WORK REQUEST:
From the entries, copy out every line in which the word "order" is found.

(Stored records)
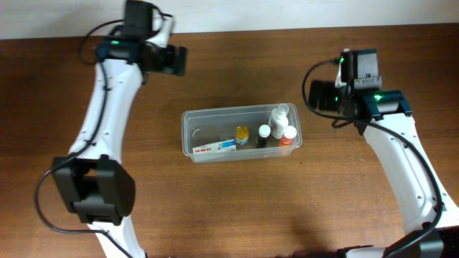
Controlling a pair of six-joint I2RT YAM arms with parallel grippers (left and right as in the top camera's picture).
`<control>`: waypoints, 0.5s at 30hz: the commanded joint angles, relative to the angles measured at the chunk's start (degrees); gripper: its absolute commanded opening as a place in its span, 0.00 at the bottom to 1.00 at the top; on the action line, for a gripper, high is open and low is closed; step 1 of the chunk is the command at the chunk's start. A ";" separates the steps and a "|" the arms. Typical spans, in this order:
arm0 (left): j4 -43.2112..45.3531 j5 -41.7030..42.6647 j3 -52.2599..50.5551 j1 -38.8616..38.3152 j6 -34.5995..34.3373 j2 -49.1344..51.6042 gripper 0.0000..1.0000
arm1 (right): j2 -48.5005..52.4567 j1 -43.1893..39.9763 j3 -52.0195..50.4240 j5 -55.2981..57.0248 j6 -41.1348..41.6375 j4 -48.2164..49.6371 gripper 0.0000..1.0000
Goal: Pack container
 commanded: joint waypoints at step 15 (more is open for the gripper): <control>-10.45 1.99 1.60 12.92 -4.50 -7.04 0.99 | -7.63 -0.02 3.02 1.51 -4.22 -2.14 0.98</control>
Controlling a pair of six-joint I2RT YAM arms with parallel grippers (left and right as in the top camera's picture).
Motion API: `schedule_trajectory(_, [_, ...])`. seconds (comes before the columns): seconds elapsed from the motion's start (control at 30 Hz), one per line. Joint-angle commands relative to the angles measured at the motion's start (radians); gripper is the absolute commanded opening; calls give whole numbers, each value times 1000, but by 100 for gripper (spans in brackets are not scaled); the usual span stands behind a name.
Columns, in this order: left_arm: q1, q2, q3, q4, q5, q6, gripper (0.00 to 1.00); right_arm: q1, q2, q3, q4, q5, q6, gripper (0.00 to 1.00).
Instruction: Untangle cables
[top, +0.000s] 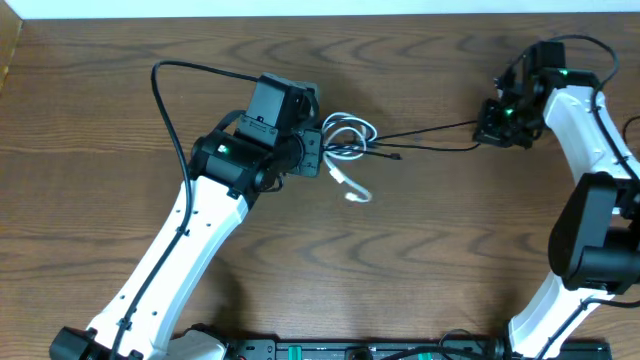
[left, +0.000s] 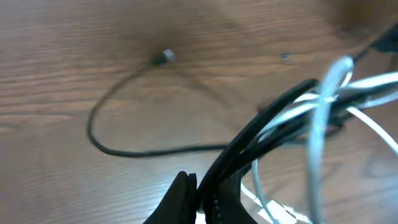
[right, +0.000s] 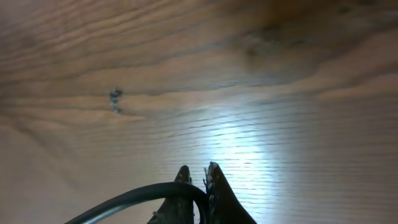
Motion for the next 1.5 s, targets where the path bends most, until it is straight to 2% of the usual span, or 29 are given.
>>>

YOUR SOLUTION:
`<control>`: waypoints, 0.5s at 30hz: the commanded joint angles, relative to the angles measured at the chunk's start (degrees); gripper: its absolute commanded opening as a place in its span, 0.00 at the bottom to 1.00 at the top; on the action line, for a gripper, high is open and low is closed; step 1 of the chunk is the command at the chunk's start. A ";" separates the steps and a "|" the arms. Typical spans, in this order:
Columns, in this order: left_arm: q1, q2, q3, q4, q5, q6, gripper (0.00 to 1.00); right_arm: q1, q2, q3, q4, q5, q6, gripper (0.00 to 1.00).

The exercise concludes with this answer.